Practical Guide to Building Multi-Agent Collaborative Applications with CrewAI + FastAPI
Practical Guide to Building Multi-Agen…
Practical guide to building multi-Agent systems with CrewAI and packaging them as FastAPI services
This article details how to build a multi-Agent collaborative system using the CrewAI framework, explaining the four core concepts of Agent, Task, Process, and Crew. Through a research report generation case study, it demonstrates the complete workflow from defining Agent roles to FastAPI service packaging. The project supports three model integration methods: GPT, domestic Chinese LLMs (One API forwarding), and local Ollama. Real-world testing shows GPT-4o-mini performs best, while local 7B models are insufficient.
Introduction
In the field of AI Agent development, enabling multiple Agents with different roles and skills to work collaboratively has always been a core challenge. Multi-Agent Systems (MAS) represent a classic research direction in artificial intelligence, with the core idea of decomposing complex problems into multiple subtasks completed collaboratively by intelligent agents with different specializations.
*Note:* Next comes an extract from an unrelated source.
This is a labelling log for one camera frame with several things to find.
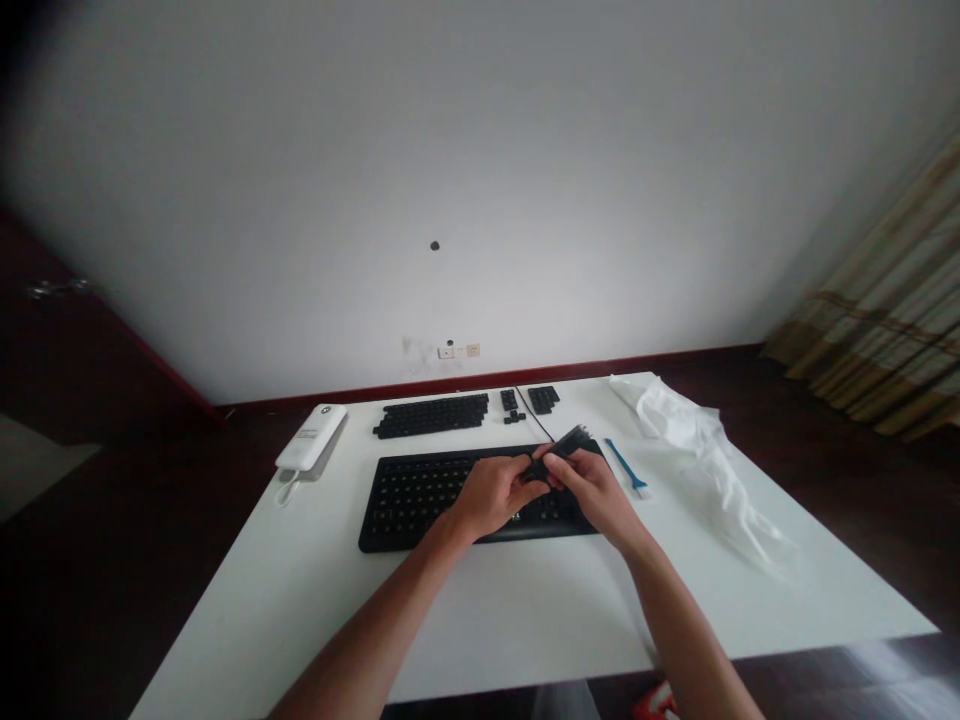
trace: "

Before the rise of large language models, MAS was primarily applied in areas like robot control and distributed computing. With the emergence of powerful LLMs like GPT-4, LLM-based Agents gained natural language understanding, reasoning, and tool-calling capabilities, making it possible to build truly "intelligent" multi-agent systems. Frameworks like CrewAI, AutoGen, and LangGraph are products of this trend, and CrewAI was specifically designed to solve this problem — it allows developers to define multiple Agents, assign them different roles, goals, and tasks, and ultimately accomplish complex workflows through collaboration.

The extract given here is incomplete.